■ Supplied information:
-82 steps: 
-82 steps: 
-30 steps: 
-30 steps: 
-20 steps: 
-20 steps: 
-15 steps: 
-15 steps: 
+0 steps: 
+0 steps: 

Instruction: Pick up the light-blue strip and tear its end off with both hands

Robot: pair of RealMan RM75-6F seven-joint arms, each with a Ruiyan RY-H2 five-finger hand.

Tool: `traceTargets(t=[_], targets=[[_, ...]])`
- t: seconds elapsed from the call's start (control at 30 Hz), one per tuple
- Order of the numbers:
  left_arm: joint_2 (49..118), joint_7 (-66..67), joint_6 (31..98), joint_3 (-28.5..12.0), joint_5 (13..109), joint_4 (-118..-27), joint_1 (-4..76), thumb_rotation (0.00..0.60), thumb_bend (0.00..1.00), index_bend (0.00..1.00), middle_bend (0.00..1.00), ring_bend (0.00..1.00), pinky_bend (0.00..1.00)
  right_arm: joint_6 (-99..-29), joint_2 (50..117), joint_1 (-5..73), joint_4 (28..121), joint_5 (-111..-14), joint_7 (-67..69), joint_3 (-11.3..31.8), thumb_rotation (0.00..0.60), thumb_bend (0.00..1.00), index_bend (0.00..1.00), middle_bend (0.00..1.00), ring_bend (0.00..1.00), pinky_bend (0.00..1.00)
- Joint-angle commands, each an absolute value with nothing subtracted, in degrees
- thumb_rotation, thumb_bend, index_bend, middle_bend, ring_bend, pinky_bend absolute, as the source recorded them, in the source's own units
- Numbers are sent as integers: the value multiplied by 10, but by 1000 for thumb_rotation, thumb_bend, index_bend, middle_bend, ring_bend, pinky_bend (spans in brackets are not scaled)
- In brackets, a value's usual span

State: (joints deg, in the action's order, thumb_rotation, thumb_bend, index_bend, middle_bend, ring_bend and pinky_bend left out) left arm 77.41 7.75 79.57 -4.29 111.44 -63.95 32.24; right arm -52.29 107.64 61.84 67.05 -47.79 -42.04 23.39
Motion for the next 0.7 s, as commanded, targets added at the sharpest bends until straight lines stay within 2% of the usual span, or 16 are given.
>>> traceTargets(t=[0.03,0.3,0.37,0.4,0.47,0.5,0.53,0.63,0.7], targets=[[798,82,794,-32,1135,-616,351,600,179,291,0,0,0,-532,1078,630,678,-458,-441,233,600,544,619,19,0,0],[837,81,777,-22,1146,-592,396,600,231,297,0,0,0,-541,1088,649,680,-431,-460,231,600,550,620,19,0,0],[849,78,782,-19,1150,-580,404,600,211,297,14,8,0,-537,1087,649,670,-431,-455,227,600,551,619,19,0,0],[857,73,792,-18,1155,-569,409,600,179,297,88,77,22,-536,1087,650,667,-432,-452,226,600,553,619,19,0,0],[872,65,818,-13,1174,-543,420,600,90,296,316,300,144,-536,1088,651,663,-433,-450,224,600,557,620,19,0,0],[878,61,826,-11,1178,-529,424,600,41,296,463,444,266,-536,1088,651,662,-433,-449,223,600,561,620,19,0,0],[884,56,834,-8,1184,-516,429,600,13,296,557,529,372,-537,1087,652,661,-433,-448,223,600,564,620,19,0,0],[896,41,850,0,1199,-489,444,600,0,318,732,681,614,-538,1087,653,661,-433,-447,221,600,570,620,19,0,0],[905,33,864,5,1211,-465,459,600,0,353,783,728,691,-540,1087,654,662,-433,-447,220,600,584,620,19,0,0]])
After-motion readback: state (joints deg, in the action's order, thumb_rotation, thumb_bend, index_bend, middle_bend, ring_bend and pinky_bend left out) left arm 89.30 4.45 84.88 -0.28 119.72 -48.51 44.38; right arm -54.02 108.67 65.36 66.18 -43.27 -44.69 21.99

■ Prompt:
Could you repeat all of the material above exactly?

■ The answer:
-82 steps: 
-82 steps: 
-30 steps: 
-30 steps: 
-20 steps: 
-20 steps: 
-15 steps: 
-15 steps: 
+0 steps: 
+0 steps: 

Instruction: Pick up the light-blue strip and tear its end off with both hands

Robot: pair of RealMan RM75-6F seven-joint arms, each with a Ruiyan RY-H2 five-finger hand.

Tool: `traceTargets(t=[_], targets=[[_, ...]])`
- t: seconds elapsed from the call's start (control at 30 Hz), one per tuple
- Order of the numbers:
  left_arm: joint_2 (49..118), joint_7 (-66..67), joint_6 (31..98), joint_3 (-28.5..12.0), joint_5 (13..109), joint_4 (-118..-27), joint_1 (-4..76), thumb_rotation (0.00..0.60), thumb_bend (0.00..1.00), index_bend (0.00..1.00), middle_bend (0.00..1.00), ring_bend (0.00..1.00), pinky_bend (0.00..1.00)
  right_arm: joint_6 (-99..-29), joint_2 (50..117), joint_1 (-5..73), joint_4 (28..121), joint_5 (-111..-14), joint_7 (-67..69), joint_3 (-11.3..31.8), thumb_rotation (0.00..0.60), thumb_bend (0.00..1.00), index_bend (0.00..1.00), middle_bend (0.00..1.00), ring_bend (0.00..1.00), pinky_bend (0.00..1.00)
- Joint-angle commands, each an absolute value with nothing subtracted, in degrees
- thumb_rotation, thumb_bend, index_bend, middle_bend, ring_bend, pinky_bend absolute, as the source recorded them, in the source's own units
- Numbers are sent as integers: the value multiplied by 10, but by 1000 for thumb_rotation, thumb_bend, index_bend, middle_bend, ring_bend, pinky_bend (spans in brackets are not scaled)
- In brackets, a value's usual span

State: (joints deg, in the action's order, thumb_rotation, thumb_bend, index_bend, middle_bend, ring_bend and pinky_bend left out) left arm 77.41 7.75 79.57 -4.29 111.44 -63.95 32.24; right arm -52.29 107.64 61.84 67.05 -47.79 -42.04 23.39
Motion for the next 0.7 s, as commanded, targets added at the sharpest bends until straight lines stay within 2% of the usual span, or 16 are given.
>>> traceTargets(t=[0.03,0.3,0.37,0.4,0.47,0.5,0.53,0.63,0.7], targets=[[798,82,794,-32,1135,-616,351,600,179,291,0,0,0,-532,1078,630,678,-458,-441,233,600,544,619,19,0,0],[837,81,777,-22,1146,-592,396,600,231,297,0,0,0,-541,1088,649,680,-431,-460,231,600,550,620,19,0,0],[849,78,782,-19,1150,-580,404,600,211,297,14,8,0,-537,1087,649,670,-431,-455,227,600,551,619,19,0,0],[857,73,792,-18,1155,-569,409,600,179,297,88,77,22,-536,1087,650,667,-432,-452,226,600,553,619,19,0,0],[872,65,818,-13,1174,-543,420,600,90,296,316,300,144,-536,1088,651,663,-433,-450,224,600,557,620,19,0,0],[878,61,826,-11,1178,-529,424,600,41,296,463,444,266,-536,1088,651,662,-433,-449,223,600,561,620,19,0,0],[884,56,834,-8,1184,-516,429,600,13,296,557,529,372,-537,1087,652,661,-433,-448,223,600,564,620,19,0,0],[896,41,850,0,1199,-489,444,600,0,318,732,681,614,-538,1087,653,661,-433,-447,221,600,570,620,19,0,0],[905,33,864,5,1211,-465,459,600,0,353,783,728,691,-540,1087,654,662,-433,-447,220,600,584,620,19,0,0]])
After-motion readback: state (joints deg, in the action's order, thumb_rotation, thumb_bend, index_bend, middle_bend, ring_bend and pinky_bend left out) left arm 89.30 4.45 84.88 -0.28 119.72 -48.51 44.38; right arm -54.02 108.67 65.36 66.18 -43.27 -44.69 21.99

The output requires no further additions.